Dans le cadre de la crise qui secoue les régions du Nord-Ouest et du Sud-Ouest, deux bébés se retrouvent en prison en ce moment.
Cette révélation troublante a été faite ce lundi 10 mars à Yaoundé lors d’une conférence de presse consacrée à la présentation du rapport 2025 sur les droits de l’homme dans les régions du Nord-Ouest et du Sud-Ouest du Cameroun en proie aux conflits entre forces de sécurité et groupes armés séparatistes. Ce rapport est publié par la branche Camerounaise de l’organisation panafricaine Conscience Africaine.

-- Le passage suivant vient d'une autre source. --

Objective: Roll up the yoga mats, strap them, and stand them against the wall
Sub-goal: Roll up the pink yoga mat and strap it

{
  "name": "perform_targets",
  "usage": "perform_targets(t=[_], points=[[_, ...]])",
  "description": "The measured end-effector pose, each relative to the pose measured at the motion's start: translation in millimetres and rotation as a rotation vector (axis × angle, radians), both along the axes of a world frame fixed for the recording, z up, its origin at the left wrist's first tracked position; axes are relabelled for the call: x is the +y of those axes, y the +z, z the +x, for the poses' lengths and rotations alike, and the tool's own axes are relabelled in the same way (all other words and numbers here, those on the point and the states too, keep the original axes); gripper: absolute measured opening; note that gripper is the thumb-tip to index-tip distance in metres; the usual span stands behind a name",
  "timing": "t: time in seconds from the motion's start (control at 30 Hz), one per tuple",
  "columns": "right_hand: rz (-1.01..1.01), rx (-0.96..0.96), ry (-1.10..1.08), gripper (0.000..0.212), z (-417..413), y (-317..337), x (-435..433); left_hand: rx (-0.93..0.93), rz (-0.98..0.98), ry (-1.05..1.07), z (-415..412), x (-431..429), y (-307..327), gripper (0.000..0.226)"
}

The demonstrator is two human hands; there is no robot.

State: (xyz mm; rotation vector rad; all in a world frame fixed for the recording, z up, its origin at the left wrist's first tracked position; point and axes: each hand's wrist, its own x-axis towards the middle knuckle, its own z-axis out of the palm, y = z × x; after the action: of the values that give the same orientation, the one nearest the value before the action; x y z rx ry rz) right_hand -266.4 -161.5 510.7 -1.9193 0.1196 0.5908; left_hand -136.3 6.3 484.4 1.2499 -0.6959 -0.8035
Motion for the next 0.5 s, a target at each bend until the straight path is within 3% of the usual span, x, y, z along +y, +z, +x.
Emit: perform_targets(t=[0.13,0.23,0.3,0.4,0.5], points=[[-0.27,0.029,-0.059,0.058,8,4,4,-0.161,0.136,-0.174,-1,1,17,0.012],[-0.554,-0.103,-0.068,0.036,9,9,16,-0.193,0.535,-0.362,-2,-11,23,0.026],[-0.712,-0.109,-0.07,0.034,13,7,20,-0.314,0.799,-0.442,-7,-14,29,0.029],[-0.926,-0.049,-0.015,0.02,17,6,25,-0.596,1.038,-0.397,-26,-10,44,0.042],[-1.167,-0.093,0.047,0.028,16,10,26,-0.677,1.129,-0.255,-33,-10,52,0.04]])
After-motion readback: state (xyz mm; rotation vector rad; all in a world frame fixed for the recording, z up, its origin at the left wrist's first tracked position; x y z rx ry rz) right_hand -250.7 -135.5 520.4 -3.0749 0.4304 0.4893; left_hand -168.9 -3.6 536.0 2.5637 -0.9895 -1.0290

Selon Amadou Tarenteh, secrétaire exécutif de cette ONG, l’un des cas les plus emblématiques des violations des droits humains dans ces régions concerne la détention de ces deux nourrissons à la prison de Bamenda.
Dans les faits, les deux bébés, Letisia et Sera, étaient âgés d’à peine quatre et trois mois lorsque leurs mères, Joycelyn Ndum (22 ans) et Blanche Yocnteh (22 ans), ont été interpellées puis placées en détention avec leurs nourrissons le 24 juin 2025 à Ndop, dans la région du Nord-Ouest.
D’après les témoignages recueillis par l’ONG, ces deux femmes seraient poursuivies pour non-dénonciation, recel de malfaiteurs et défaut de carte nationale d’identité.
Le matin même de leur interpellation, des éléments d’un groupe armé séparatiste, sous le commandement d’un certain «Général A Nova Die », avaient enlevé 15 personnes, parmi lesquelles un individu qui aurait été identifié comme gendarme en service à la brigarde de gendarmerie de Ndop.
Quatorze otages seront finalement libérés après le paiement de rançons. Le gendarme, en revanche, sera exécuté par les séparatistes. Son corps sans vie sera retrouvé non loin du quartier Km 25 à Ndop énonce-t-on.
À la suite de ce drame, les forces de défense ont procédé à l’arrestation de plusieurs membres de la famille présumée du séparatiste «A Nova Die», parmi lesquels Joycelyn Ndum et Blanche Yocnteh. Pour l’ONG Conscience Africaine, il s’agit d’une détention arbitraire et juridiquement infondée.
« On ne peut pas arrêter des personnes simplement parce qu’elles partagent un lien de filiation avec un séparatiste… et les bébés, qu’ont-ils fait ? »,
s’indigne M. Amadou Tarenteh.
Il précise également que des démarches ont été entreprises auprès du préfet du département de Ngoketunjia à Ndop, le sieur Kongeh Handerson Qweton, afin d’obtenir la libération immédiate des bébés retenus avec leurs mères.
Dans la foulée, un consortium d’organisations de la société civile, sous la houlette de All Women Together et Conscience Africaine, a lancé la campagne «No Babies Behind the Bar » afin de dénoncer ce qu’elles qualifient d’«abus insoutenable» et d’appeler à la libération de ces femmes et de leurs nourrissons.
Plusieurs associations de défense des droits humains, ainsi que des acteurs politiques et médiatiques, ont déjà rejoint cette initiative.
« Nous allons nous battre jusqu’à ce qu’elles retrouvent leur liberté, non seulement parce qu’on ne peut pas arrêter des gens de cette manière, mais aussi parce que leurs conditions de vie en détention sont extrêmement difficiles »,
conclut le secrétaire exécutif de Conscience Africaine.